Suppose there are two distinct finite ramified primes $\frak{p}_1$ and $\frak{p}_2$ for which the corresponding geometric fibers have the same connected component. Then since $\mathcal{T}^0(A_\infty)$ is the intersection of all $\mathcal{T}^0_{\frak{p}}(\mathcal{O}_{\frak{p}})$, the resulting index maybe taken only once in the global scheme, while it may appear twice in the product of the local indices. So we have a divisiblity relation of course but not the equality necessarily.
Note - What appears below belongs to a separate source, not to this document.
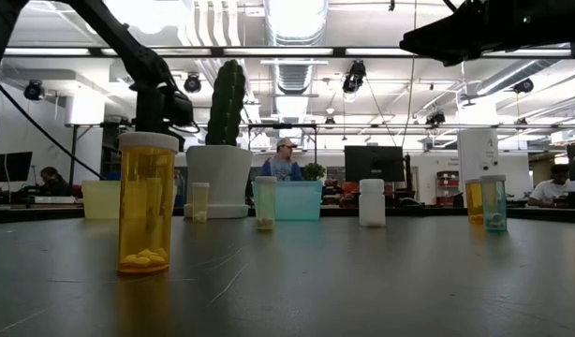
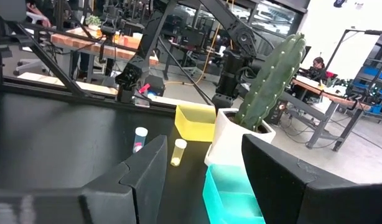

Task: Pick and place medicine bottles into bin by pill shape (circle, oval)
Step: Put the pink tablet bottle into the yellow bin

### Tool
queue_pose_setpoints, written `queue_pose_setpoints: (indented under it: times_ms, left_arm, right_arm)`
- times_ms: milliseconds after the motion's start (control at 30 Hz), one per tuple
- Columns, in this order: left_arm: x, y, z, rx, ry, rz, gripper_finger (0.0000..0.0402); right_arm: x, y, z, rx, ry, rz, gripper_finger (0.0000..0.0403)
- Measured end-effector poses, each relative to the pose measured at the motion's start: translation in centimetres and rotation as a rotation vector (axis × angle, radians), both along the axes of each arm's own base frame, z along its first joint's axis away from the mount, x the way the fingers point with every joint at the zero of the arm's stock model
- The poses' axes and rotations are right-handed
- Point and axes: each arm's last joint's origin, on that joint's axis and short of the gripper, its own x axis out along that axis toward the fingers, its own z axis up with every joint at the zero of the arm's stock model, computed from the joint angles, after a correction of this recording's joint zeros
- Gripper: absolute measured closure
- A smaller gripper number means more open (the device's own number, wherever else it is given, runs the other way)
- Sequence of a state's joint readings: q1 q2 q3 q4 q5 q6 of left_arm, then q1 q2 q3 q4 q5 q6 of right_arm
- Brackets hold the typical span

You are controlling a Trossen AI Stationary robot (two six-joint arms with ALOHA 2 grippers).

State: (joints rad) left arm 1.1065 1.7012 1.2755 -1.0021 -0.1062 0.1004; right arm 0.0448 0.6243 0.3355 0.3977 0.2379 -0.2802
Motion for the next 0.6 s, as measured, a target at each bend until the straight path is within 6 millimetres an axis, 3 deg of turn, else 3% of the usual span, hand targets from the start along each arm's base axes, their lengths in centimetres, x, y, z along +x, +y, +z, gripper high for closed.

Example: Let $K=\mathbb{F}_q(t)$ with odd characteristic and $L=K(\sqrt{\frak{p}_1 \cdot \frak{p}_2})$ where $\frak{p}_1$ and $\frak{p}_2$ are two distinct finite primes of degree $1$. Consider the corresponding norm torus: $$ T = Spec~K [x,y]/(x^2-{\frak{p}_1\frak{p}_2} y^2-1). $$ Then the reduction of both $\mathcal{T}^0_{\frak{p}_i}(\mathcal{O}_{\frak{p}_i})$ for $i=1,2$ is: $ \{ 1 + {\frak{p}_1 \frak{p}_2} y : y \in \mathbb{F}_q \}$. The $A_{\infty}$-scheme $\mathcal{T}$ obtained by the glueing process is not necessarily reductive as it may have (finitely many) fibers with a non-reductive reduction. An element in $T(K)$ having a proper pole at $\infty$ has a proper zero at some finite prime. But since: $$ \mathcal{T}(A_\infty) = T(K) \cap \prod_{\frak{p} \neq \infty} \mathcal{T}_{\frak{p}}(\mathcal{O}_{\frak{p}}), $$ this element has a proper pole at that prime, thus does not belong to $\mathcal{T}(A_\infty)$.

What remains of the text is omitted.